Dr. Silverstein seemed to see right through his forced reasonableness. But she’d prodded enough for now.
“And how about the rest of your kids?”
“Maggie’s hanging in there.” He smiled, thinking of his daughter. “She’s busy wrapping up her senior year, so that helps. But she’s always been my trouper—she believes that her big brother will get out, regardless of what the Supreme Court says.”

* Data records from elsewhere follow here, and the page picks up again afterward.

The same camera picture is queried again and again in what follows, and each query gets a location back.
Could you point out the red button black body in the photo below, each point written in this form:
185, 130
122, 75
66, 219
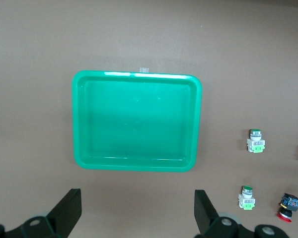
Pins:
290, 203

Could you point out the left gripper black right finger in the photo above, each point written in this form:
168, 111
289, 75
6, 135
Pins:
206, 218

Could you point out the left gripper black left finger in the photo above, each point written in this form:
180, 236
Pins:
62, 218

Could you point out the green push button switch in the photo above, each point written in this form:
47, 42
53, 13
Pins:
255, 142
247, 198

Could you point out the brown table cover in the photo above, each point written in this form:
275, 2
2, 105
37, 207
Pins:
39, 49

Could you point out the green plastic tray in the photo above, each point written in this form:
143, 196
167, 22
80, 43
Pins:
139, 124

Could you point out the clear tape piece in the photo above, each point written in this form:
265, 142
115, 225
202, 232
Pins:
144, 69

Dr. Silverstein offered a sad smile.
Evan continued. “Tommy, well, he’s just too young to understand. And Liv shelters him from it all.” Shortly after Danny’s arrest, Liv learned she was pregnant—having a baby at “advanced maternal age,” as the doctor diplomatically put it. Unplanned and with the worst timing in the world, but somehow the pregnancy and that little boy saved them, especially Liv.
Silverstein waited a long moment. Another psychologist trick. Let the patient fill the silence.

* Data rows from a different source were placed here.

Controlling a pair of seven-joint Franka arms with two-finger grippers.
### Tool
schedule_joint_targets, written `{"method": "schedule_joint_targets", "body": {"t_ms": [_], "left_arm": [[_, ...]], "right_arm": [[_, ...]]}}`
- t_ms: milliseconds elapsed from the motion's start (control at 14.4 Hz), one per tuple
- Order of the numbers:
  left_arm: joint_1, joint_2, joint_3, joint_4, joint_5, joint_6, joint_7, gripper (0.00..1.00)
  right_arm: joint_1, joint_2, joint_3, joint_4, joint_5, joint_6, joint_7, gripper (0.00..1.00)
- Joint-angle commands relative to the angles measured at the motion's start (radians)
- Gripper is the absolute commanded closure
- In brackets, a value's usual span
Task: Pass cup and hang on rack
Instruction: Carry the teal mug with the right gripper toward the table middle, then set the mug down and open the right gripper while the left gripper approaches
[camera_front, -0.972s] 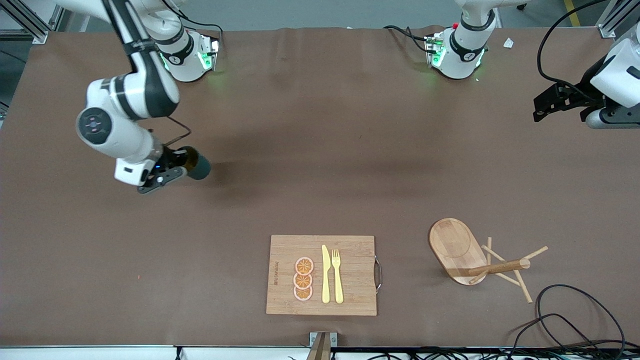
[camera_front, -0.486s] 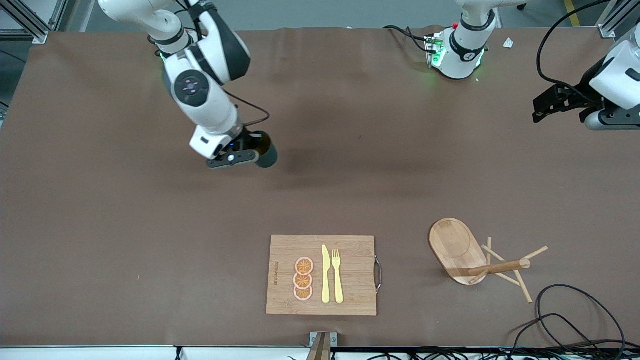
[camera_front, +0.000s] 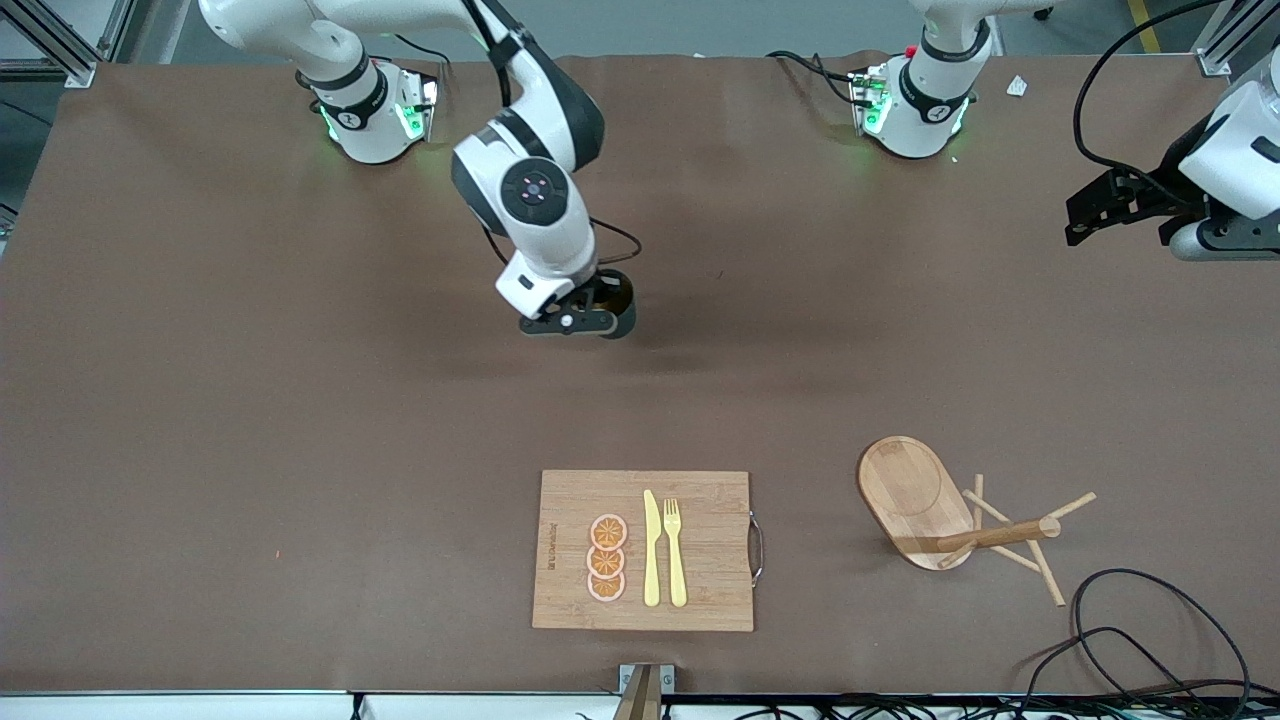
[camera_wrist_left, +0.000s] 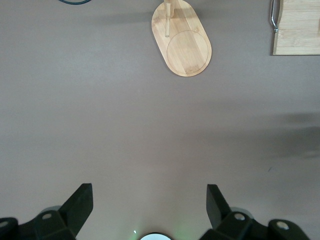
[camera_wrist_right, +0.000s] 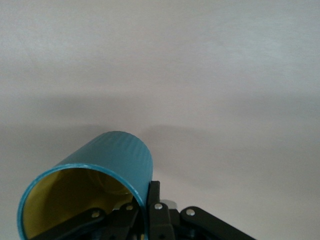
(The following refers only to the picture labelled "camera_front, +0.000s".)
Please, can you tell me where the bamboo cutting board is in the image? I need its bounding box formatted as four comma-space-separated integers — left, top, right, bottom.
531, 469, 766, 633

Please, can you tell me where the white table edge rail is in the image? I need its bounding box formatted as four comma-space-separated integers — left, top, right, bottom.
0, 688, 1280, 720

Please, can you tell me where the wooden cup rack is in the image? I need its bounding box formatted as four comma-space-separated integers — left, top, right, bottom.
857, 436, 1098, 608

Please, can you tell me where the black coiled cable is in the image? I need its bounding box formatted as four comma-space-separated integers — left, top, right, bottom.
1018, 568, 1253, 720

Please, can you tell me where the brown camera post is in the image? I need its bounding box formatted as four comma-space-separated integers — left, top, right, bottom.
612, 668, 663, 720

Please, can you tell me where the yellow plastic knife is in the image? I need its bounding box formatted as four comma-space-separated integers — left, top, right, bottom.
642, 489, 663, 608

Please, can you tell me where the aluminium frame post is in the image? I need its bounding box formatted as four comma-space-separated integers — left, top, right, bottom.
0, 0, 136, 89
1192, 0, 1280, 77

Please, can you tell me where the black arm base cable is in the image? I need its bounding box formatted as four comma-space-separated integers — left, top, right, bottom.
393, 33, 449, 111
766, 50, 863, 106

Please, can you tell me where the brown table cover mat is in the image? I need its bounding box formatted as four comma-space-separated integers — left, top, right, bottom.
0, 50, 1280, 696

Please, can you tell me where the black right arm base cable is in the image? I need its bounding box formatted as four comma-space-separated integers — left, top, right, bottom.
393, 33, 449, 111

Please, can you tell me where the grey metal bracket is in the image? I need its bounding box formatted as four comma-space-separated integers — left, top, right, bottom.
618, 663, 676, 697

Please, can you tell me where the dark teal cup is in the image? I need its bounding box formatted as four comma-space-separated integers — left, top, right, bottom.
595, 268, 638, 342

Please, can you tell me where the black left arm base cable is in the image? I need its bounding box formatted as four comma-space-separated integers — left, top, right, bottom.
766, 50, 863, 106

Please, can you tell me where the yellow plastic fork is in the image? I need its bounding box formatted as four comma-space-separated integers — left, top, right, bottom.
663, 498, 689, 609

When Evan didn’t bite, Silverstein finally asked: “And Matthew?”
Evan looked at the floor. “We still haven’t talked.”
“So it’s been what, four months?” Her tone was matter-of-fact, not judgmental.
Evan nodded, folded his arms. He didn’t want to elaborate, and was surprised when Dr. Silverstein didn’t push it.
She looked at Evan thoughtfully. “Sometimes,” she said, “after a traumatic event—and in its own way I think this court decision was its own trauma—it can be good for a family to reset. To spend time away from your usual surroundings. Have fun, even.”
“You mean like a vacation?” Evan said, trying to hide the what the fuck tone in his voice.
“Maybe. Or just some time away together. As a family.”
“I’d love to, but we really can’t do it—financially, I mean.” He blew out a breath, deciding he might as well get his money’s worth for the session. “They let me go.”